YOGYAKARTA – UPT Pusat Kesehatan Hewan (Puskeswan) Kabupaten Bantul sebagai ujung tombak pelaksana program Upaya Khusus Sapi Induk Wajib Bunting (Ubsus Siwab), pesimis program pemerintah pusat melalui Kementerian Pertanian itu bisa tercapai pada 2018 ini.
Kabupaten Bantul selama 2017 mampu memenuhi target pelaksanaan tahap awal program Upsus Siwab, dengan melakukan 20 ribu kali inseminasi buatan (IB) pada populasi ternak di wilayah Bantul, dari target yang hanya 18 ribu saja. Dibandingkan Kabupaten lain di DIY, seperti Sleman, Kulonprogo, maupun Gunungkidul, pelaksanaan IB di Kabupaten Bantul jelas paling tinggi.

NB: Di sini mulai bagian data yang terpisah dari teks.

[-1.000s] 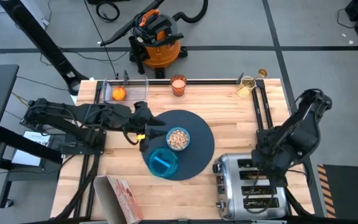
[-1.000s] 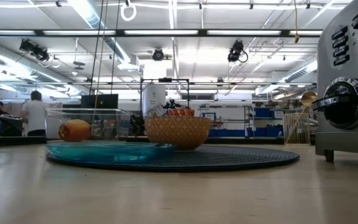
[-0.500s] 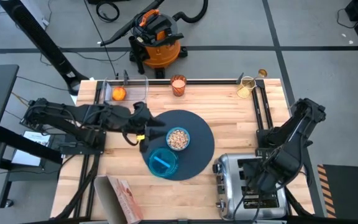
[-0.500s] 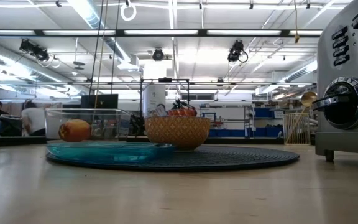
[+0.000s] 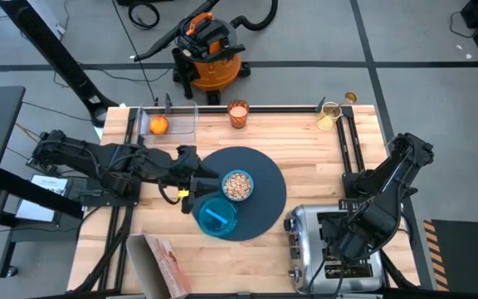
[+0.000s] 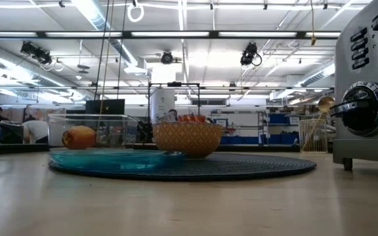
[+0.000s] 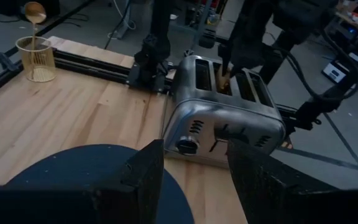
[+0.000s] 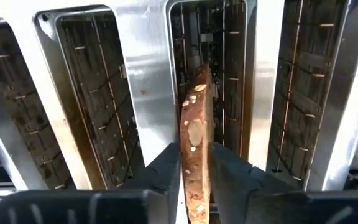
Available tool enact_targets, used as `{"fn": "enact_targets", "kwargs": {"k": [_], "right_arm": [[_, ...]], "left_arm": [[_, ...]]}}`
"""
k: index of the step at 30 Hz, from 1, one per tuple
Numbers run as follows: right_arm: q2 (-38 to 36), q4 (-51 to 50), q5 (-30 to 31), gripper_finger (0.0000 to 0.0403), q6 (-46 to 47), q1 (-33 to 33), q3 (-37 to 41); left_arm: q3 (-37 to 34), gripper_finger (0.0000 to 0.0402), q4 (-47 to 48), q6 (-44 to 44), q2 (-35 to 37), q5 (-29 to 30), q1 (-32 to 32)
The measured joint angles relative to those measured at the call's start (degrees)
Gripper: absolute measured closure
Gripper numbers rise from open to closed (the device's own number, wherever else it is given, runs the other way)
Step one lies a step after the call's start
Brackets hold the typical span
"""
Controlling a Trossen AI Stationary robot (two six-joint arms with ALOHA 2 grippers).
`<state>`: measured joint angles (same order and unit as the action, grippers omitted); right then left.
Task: Arrange a breakfast setting
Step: Put the bread from the toaster on top of the plate on the placemat
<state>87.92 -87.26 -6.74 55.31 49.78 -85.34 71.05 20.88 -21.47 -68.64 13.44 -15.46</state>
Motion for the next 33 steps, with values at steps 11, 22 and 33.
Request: {"fn": "enact_targets", "kwargs": {"k": [11, 22, 33], "right_arm": [[-0.2, 0.1, 0.7, 0.0381, -0.4, 0.0, -0.1], [-4.8, -2.8, 2.8, 0.0382, 1.9, -3.1, -8.1], [-4.7, -1.3, 1.6, 0.0389, 2.0, -10.3, -23.0]], "left_arm": [[0.0, 0.0219, 0.0, -1.9, 0.0, 0.0, -2.7], [0.0, 0.0219, 0.2, -1.9, 5.3, 0.0, -4.8], [0.0, 0.0219, 5.6, -0.7, 10.1, 0.3, -4.6]]}}
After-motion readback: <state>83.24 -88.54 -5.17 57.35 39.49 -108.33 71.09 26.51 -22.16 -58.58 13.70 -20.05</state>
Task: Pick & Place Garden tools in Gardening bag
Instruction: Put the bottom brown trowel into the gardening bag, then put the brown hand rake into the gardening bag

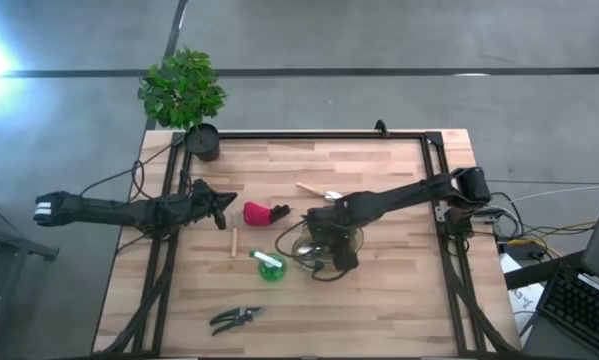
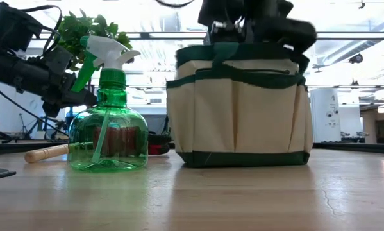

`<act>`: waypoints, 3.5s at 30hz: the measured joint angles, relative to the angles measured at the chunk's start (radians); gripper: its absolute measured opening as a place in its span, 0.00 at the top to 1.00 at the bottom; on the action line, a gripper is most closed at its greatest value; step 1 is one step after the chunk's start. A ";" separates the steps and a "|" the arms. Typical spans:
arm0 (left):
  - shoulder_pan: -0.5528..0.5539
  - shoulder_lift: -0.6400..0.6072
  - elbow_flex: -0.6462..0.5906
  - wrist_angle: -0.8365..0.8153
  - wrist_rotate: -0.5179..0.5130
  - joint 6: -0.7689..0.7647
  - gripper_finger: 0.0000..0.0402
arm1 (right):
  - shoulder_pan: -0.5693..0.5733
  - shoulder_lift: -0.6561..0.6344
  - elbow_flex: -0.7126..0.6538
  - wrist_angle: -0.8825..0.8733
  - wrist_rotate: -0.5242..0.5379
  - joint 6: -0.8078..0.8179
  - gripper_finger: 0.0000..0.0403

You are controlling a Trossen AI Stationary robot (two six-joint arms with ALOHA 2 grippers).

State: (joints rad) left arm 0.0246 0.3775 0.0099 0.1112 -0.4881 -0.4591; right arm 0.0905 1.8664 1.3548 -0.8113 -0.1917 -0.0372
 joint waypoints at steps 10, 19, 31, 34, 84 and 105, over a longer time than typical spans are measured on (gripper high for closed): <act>0.000 0.000 0.000 -0.002 0.000 -0.005 0.96 | -0.007 0.030 0.000 -0.024 0.000 0.010 0.86; 0.000 0.000 0.000 -0.002 0.000 -0.005 0.96 | 0.009 -0.015 -0.001 -0.020 0.037 0.084 0.49; 0.000 0.000 0.000 0.000 0.000 -0.005 0.96 | 0.017 -0.152 -0.001 0.003 0.033 0.107 0.38; 0.000 0.000 0.000 0.000 0.000 -0.005 0.96 | 0.021 -0.173 -0.001 0.013 0.034 0.109 0.39; 0.000 0.000 0.000 -0.011 0.000 -0.005 0.96 | 0.108 -0.098 -0.054 0.016 0.054 0.104 0.76; 0.000 0.000 0.000 -0.012 0.000 0.002 0.96 | 0.122 -0.167 -0.055 0.034 0.053 0.116 0.63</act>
State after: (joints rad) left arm 0.0245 0.3774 0.0098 0.0994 -0.4881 -0.4570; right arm 0.2123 1.6995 1.3003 -0.7773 -0.1387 0.0792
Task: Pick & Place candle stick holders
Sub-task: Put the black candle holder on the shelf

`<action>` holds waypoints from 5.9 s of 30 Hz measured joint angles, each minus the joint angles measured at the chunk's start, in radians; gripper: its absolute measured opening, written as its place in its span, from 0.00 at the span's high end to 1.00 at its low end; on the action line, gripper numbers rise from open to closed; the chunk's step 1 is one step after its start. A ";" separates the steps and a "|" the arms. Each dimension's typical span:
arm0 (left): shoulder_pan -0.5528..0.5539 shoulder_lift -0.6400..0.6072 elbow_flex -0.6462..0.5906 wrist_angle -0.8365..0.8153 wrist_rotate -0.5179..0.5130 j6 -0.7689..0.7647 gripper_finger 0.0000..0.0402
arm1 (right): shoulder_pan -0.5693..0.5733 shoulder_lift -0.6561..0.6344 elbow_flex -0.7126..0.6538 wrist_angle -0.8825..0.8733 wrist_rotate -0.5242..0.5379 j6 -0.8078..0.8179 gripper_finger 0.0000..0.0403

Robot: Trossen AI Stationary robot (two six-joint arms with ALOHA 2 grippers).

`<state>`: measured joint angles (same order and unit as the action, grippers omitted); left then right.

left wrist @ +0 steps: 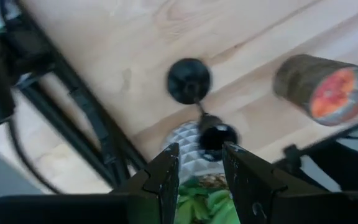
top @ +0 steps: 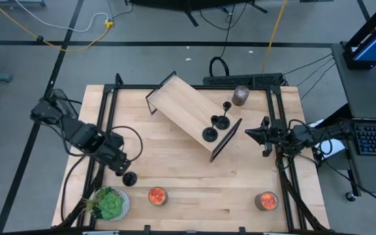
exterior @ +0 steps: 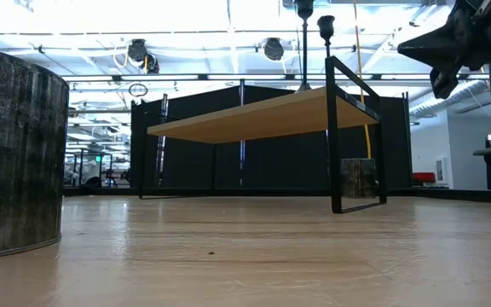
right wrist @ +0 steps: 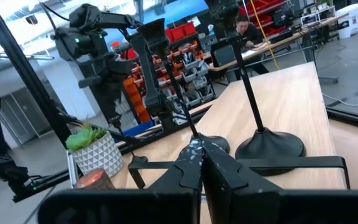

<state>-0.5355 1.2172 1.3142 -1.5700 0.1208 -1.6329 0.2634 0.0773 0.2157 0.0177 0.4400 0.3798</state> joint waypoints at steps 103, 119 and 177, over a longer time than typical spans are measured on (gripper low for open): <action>-0.353 0.196 -0.174 0.211 -0.306 -0.505 0.15 | 0.000 0.000 0.001 0.024 0.009 0.054 1.00; -0.417 0.256 -0.174 0.175 -0.406 -0.573 0.15 | 0.000 0.000 0.001 0.039 0.009 0.054 1.00; -0.455 0.256 -0.255 0.237 -0.602 -0.525 0.79 | 0.000 0.001 0.001 0.062 0.035 0.050 1.00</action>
<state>-0.9901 1.4727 1.0592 -1.3330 -0.4812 -2.1577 0.2637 0.0780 0.2169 0.0800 0.4747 0.4297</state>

Namun, Kepala UPT Puskeswan Bantul, Sri Ida Sulistyorini, mengatakan, tingginya jumlah Inseminasi Buatan yang dilakukan itu belum tentu menjamin tercapainya program Upsus Siwab, yakni terjadinya kebuntingan pada ternak, terlebih penambahan populasi ternak, dengan adanya kelahiran ternak baru.

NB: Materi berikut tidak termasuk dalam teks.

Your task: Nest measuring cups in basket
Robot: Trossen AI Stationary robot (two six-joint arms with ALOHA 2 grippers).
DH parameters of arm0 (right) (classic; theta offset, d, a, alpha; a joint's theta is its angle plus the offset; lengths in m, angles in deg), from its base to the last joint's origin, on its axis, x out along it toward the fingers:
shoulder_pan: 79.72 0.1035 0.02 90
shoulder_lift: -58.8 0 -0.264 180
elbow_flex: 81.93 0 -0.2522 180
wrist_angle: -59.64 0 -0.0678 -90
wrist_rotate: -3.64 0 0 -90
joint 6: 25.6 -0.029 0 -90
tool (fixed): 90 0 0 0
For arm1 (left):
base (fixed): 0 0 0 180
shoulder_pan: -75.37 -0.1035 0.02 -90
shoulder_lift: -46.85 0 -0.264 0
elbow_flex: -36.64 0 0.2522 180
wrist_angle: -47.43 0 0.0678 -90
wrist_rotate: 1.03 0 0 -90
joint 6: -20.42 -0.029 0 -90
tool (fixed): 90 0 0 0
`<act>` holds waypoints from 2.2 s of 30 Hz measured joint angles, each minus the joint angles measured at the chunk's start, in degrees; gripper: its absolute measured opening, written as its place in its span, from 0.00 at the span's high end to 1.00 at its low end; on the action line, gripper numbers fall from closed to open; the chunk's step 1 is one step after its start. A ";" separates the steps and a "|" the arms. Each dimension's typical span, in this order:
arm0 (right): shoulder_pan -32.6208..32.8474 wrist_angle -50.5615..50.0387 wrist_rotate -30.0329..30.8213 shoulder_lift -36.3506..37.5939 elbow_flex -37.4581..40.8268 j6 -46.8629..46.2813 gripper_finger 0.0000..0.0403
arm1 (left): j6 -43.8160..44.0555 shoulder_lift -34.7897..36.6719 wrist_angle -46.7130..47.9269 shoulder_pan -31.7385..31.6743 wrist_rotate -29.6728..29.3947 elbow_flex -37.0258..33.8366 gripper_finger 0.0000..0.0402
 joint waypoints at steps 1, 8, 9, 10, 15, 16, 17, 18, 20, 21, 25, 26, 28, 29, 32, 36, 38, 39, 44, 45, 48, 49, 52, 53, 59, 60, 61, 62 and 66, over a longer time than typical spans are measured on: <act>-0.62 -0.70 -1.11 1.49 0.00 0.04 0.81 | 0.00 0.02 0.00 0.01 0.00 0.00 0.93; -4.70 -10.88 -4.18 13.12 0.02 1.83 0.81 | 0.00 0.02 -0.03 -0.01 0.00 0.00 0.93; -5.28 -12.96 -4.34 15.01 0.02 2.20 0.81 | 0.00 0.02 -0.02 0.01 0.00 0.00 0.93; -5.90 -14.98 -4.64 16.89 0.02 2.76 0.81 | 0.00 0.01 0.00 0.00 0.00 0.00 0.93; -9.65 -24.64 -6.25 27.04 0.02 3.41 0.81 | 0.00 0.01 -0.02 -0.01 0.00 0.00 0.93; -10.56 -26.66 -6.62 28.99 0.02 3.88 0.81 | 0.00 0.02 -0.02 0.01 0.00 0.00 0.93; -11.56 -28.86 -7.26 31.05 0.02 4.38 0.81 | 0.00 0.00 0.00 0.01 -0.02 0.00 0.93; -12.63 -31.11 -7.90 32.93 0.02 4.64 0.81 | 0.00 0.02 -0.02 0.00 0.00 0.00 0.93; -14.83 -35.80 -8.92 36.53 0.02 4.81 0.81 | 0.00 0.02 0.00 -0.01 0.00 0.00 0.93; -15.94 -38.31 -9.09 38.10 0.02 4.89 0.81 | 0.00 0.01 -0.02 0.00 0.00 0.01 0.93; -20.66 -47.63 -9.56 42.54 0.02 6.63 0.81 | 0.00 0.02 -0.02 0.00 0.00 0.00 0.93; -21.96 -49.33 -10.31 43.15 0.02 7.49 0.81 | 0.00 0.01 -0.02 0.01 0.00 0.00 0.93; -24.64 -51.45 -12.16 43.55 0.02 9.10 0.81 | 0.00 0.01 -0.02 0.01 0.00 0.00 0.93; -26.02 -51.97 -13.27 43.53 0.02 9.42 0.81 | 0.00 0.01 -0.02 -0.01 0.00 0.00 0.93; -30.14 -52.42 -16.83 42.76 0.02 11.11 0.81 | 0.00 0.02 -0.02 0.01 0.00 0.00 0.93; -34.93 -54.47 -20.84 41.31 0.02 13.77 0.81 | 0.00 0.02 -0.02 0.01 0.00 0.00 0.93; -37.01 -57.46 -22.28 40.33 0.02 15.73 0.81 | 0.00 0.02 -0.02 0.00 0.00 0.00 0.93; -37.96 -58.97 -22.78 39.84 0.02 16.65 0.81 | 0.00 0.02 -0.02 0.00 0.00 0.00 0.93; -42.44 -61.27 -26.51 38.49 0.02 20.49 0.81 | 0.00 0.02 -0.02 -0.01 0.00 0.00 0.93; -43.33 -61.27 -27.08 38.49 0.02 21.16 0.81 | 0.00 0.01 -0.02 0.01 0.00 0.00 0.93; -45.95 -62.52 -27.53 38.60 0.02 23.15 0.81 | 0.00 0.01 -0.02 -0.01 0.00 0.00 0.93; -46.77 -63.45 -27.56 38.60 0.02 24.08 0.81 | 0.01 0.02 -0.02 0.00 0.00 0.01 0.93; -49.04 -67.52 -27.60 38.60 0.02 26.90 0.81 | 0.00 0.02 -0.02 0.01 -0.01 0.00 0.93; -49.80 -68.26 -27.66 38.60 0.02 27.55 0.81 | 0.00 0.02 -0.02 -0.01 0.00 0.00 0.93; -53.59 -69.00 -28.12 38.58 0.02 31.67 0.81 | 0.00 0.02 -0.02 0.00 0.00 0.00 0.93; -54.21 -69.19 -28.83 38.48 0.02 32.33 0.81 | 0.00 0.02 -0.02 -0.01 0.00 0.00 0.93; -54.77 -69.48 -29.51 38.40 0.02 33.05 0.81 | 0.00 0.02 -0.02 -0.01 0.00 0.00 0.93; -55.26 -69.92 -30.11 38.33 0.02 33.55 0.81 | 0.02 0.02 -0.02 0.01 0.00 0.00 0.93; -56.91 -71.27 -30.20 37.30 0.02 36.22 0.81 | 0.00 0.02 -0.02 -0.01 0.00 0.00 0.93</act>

Apalagi, dalam pelaksanaannya di lapangan, angka 20 ribu inseminasi buatan tersebut tidak diketahui digunakan untuk berapa ekor pupulasi sapi. Hal itu terjadi karena tidak validnya proses pendataan jumlah sapi yang diberikan IB akibat mekanisme dari pusat yang seolah kurang matang.
“Ketentuannya, IB secara gratis itu maksimal hanya diberikan 2 kali untuk tiap 1 ekor sapi indukan. Tapi, prakteknya di lapangan, 1 ekor sapi milik peternak bisa mendapatkan program IB gratis hingga berkali-kali,” katanya.
Menurut Ida, hal itu terjadi karena penandaan yang dilakukan pada sapi yang telah diberikan IB gratis hanya berupa kalung. Sehingga sangat mungkin dimanipulasi oleh peternak, dengan kembali mengajukan sapi yang sama untuk mendapatkan IB gratis dari petugas Puskeswan.
“Semestinya setiap sapi yang sudah diberikan IB diberi kode tertentu. Sehingga bisa jelas mana sapi yang sudah mendapatkan IB gratis mana yang yang belum,” katanya.
Sebagai dokter hewan, Ida juga mengetahui betul, pemberian IB pada ternak bukan menjadi satu-satunya penentu sapi akan bisa bunting dan melahirkan anakan ternak. Pasalnya, faktor asupan pakan bermutu dan kondisi kesehatan hewan ternak, justru menjadi hal yang lebih penting dalam upsus siwab.
“Tapi, program upsus siwab ini hanya berupa pemberian IB saja. Tidak ada program lain, seperti misalnya pemberian makanan tambahan konsentrat atau pemberian obat penambah hormon. Jadi, menurut saya, tingkat keberhasilan sapi untuk bisa bunting dan melahirkan semakin kecil,” katanya.
Menurut Ida, kepastian berhasil atau tidaknya program upsus siwab pada tahap awal 2017 dengan pemberian IB di wilayah Bantul, baru akan bisa diketahui pada 2018 ini. Yakni dengan melihat berapa jumlah sapi induk yang bunting dan melahirkan.